Microbiote intestinal et stéatopathie métabolique


La stéatopathie métabolique ou NAFLD regroupe un spectre de lésions du foie qui vont apparaître chez des individus en surpoids ou obèses présentant un syndrome métabolique.

Cependant, tous ces individus ne développent pas les stades sévères de NAFLD ce qui a mené à l’identification de cofacteurs aggravants ou inversement protecteurs dont le microbiote intestinal. Les études réalisées dans des modèles de rongeurs ont ainsi permis de mettre en évidence le rôle causal du microbiote intestinal dans cette pathologie. Les motifs bactériens, tels que les lipopolysaccharides ou de l’ADN bactérien, de même que les métabolites produits par les bactéries intestinales sont directement impliqués dans la médiation de leurs effets, bien que loin d’être totalement identifiés. La modulation par des fibres, des prébiotiques ou des probiotiques permet de prévenir ou d’améliorer la NAFLD dans les modèles murins.
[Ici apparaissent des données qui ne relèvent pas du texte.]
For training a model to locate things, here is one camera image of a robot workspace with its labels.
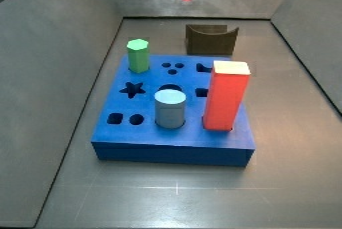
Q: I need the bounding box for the black curved fixture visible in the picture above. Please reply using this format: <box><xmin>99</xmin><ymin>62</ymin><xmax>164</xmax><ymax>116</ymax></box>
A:
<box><xmin>186</xmin><ymin>24</ymin><xmax>239</xmax><ymax>55</ymax></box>

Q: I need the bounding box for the green hexagonal peg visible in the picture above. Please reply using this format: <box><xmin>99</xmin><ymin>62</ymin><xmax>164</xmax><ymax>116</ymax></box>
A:
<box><xmin>127</xmin><ymin>39</ymin><xmax>149</xmax><ymax>73</ymax></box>

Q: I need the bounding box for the light blue cylinder peg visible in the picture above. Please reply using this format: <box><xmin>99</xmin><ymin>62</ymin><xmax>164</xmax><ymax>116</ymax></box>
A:
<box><xmin>154</xmin><ymin>89</ymin><xmax>186</xmax><ymax>129</ymax></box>

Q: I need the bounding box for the blue shape-sorter block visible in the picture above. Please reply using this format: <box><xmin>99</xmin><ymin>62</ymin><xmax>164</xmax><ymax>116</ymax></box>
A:
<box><xmin>91</xmin><ymin>55</ymin><xmax>255</xmax><ymax>167</ymax></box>

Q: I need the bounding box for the red square tall peg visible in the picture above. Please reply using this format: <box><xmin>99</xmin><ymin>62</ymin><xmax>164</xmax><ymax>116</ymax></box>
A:
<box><xmin>203</xmin><ymin>60</ymin><xmax>251</xmax><ymax>131</ymax></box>

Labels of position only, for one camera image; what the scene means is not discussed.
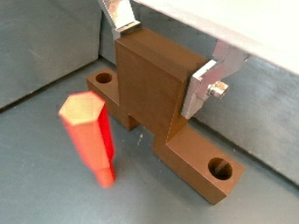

La transposition de ces données à la thérapeutique humaine est encourageante mais reste plus limitée.
En effet, il existe clairement une dysbiose (modification du microbiote intestinal dans son ensemble) associée aux différents stades de la NAFLD. Les premiers essais cliniques effectués chez les patients en vue d’améliorer la NAFLD ont donné des résultats positifs bien que l’analyse reste compliquée compte tenu des nombreux facteurs confondants, tels que la prise de metformine ou d’inhibiteurs de la pompe à protons.
Un premier essai clinique utilisant un métabolite issu d’Akkermansia muciniphila permet toutefois de dire que de nouvelles pistes thérapeutiques vont émerger dans les années à venir basées soit sur la modulation du microbiote intestinal directement, soit sur la modulation des cibles de ce microbiote intestinal.